Rehearing Denied June 19, 1975.
*1013 Chester H. Walter, Jr., Chief Public Defender, Bruce L. Herr, Appellate Defender, Don Klein, Jr., Asst. Appellate Defender, Santa Fe, for defendants-appellants.
Toney Anaya, Atty. Gen., Lanny D. Messersmith, Asst. Atty. Gen., Santa Fe, for plaintiff-appellee.OPINION
WOOD, Chief Judge.
Both defendants were convicted of robbery while armed with a deadly weapon. Section 40A-16-2, N.M.S.A. 1953 (2d Repl. Vol. 6, Supp. 1973). Their appeal contends: (1) cross-examination of a witness was unduly restricted, (2) there was undue repetition of a witness's statement, and (3) their sentence was improper.Cross-Examination
Huckleby testified as a witness for the State. He admitted he was one of the robbers. He implicated the two defendants.

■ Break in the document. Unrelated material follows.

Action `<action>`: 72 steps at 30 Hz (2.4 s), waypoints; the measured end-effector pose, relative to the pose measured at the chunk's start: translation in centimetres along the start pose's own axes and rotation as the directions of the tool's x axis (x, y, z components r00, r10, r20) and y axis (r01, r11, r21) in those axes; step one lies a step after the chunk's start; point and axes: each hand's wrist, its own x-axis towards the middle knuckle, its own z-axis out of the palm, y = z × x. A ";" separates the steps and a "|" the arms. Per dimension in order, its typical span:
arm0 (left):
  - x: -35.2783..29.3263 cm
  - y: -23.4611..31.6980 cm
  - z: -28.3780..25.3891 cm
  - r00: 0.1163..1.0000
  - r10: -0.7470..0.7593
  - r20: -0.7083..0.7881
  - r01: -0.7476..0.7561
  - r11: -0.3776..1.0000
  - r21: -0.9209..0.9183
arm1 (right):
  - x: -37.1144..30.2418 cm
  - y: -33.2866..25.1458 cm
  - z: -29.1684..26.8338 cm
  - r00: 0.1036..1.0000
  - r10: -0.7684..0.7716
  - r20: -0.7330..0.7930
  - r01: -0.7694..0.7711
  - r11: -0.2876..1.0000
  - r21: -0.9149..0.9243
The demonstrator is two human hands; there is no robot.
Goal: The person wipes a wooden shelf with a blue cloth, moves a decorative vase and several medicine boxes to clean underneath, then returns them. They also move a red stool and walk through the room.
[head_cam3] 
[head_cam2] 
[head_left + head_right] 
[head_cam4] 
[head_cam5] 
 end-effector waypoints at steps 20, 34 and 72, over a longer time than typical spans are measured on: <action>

(a) Defendants assert the trial court improperly refused to allow them to inquire into Huckleby's juvenile adjudication and the result of that adjudication. They rely on Davis v. Alaska, 415 U.S. 308, 94 S. Ct. 1105, 39 L. Ed. 2d 347 (1974). In Davis, supra, defense counsel was prohibited from making inquiry as to the witness being on probation under a juvenile court adjudication. Davis, supra, held this improperly restricted defense efforts to impeach the credibility of the juvenile by cross-examination directed to possible bias because of the juvenile's probationary status as a juvenile delinquent.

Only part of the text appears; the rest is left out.